Avastin vs. Lucentis: Bevacizumab vs Ranibizumab for age-related macular degeneration
Overview Avastin / Lucentis
01.10.2010 nature.com
Source: http://www.nature.com/eye/journal/vaop/ncurrent/abs/eye2010147a.html
Clinical Study
Eye advance online publication 1 October 2010; doi: 10.1038/eye.2010.147
Bevacizumab vs ranibizumab for age-related macular degeneration:
1-year outcomes of a prospective, double-masked randomised clinical trial
Meeting Presentation: Previously presented as a poster at the Association for Research in Vision and Ophthalmology (ARVO) on 2 May 2010.

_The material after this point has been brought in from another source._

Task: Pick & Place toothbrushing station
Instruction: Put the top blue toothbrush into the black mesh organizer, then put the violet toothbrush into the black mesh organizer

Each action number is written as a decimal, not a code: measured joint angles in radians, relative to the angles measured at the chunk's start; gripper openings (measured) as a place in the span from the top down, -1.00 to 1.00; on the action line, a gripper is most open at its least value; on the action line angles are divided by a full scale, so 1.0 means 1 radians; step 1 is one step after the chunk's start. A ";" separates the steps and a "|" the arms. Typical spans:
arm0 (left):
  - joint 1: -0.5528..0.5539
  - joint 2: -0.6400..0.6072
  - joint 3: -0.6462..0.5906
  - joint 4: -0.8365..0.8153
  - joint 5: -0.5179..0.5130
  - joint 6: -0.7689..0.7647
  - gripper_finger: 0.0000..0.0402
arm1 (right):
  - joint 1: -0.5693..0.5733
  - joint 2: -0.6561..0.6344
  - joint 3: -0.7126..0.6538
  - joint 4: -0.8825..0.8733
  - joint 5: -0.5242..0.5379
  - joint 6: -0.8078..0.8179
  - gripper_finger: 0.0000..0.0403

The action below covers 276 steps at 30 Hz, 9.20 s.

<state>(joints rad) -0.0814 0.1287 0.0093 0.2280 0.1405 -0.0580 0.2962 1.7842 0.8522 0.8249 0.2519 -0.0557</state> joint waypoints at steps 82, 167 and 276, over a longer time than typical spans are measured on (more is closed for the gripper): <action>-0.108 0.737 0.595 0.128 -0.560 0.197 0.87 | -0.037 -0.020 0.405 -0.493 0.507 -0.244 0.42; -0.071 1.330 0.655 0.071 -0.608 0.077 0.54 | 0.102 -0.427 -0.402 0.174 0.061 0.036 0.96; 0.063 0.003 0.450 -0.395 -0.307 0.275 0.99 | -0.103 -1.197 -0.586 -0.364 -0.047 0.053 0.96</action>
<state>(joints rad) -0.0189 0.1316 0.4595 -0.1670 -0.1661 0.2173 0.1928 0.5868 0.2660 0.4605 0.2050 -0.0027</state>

M L Subramanian¹'², G Abedi¹'², S Ness¹'², E Ahmed¹'², M Fenberg¹'², M K Daly¹'², A Houranieh¹ and E B Feinberg¹'²
¹ Surgical Service, Veterans Affairs Boston Healthcare System, Jamaica Plain, MA, USA
² Department of Ophthalmology, Boston University School of Medicine, Boston, MA, USA
Correspondence: M Subramanian, Vitreoretinal Disease and Surgery, Boston University School of Medicine, 85 East Concord Street, 8826, Boston, MA 02118, USA Tel: +1 617 414 2020; Fax: +1 617 414 2929. E-mail: manju.subramanian@bmc.org
Received 12 August 2010; Revised 9 September 2010; Accepted 9 September 2010; Published online 1 October 2010.
Abstract
Purpose To report 1-year visual and anatomic outcomes of a prospective, double-masked randomised clinical trial comparing bevacizumab with ranibizumab for the treatment of age-related macular degeneration (AMD).
Methods Patients who met inclusion criteria were randomised 2 : 1 to bevacizumab or ranibizumab. All subjects and investigators (except for the pharmacist responsible for study assignments) were masked to treatment arms. Visual acuity was taken on Early Treatment Diabetic Retinopathy Study chart. Patients were given either bevacizumab or ranibizumab every month for the first 3 months, followed by an optical coherence tomography-guided, variable-dosing treatment schedule. Main outcomes measured included visual acuity, foveal thickness, and total number of injections over the 1-year treatment period.
Results In total, 15 patients received bevacizumab and 7 patients received ranibizumab. The average pre-operative visual acuity was 34.9 letters in the bevacizumab group, and 32.7 letters in the ranibizumab group. At 1-year follow-up, mean vision was 42.5 letters in the bevacizumab group, and 39.0 letters in the ranibizumab group. Two-tailed t-test failed to showed statistical significance between the two groups (P=0.5). Patients in the bevacizumab group underwent an average of eight injections, whereas patients in the ranibizumab group underwent a mean of four injections (P=0.001).
Conclusion The 1-year outcomes of a prospective, double-masked, randomised clinical trial comparing bevacizumab with ranibizumab failed to show a difference in visual and anatomic outcomes between the two treatments for choroidal neovascularisation in AMD. Total injections given over the treatment period were significantly different between the two groups. Further studies with larger sample sizes are warranted.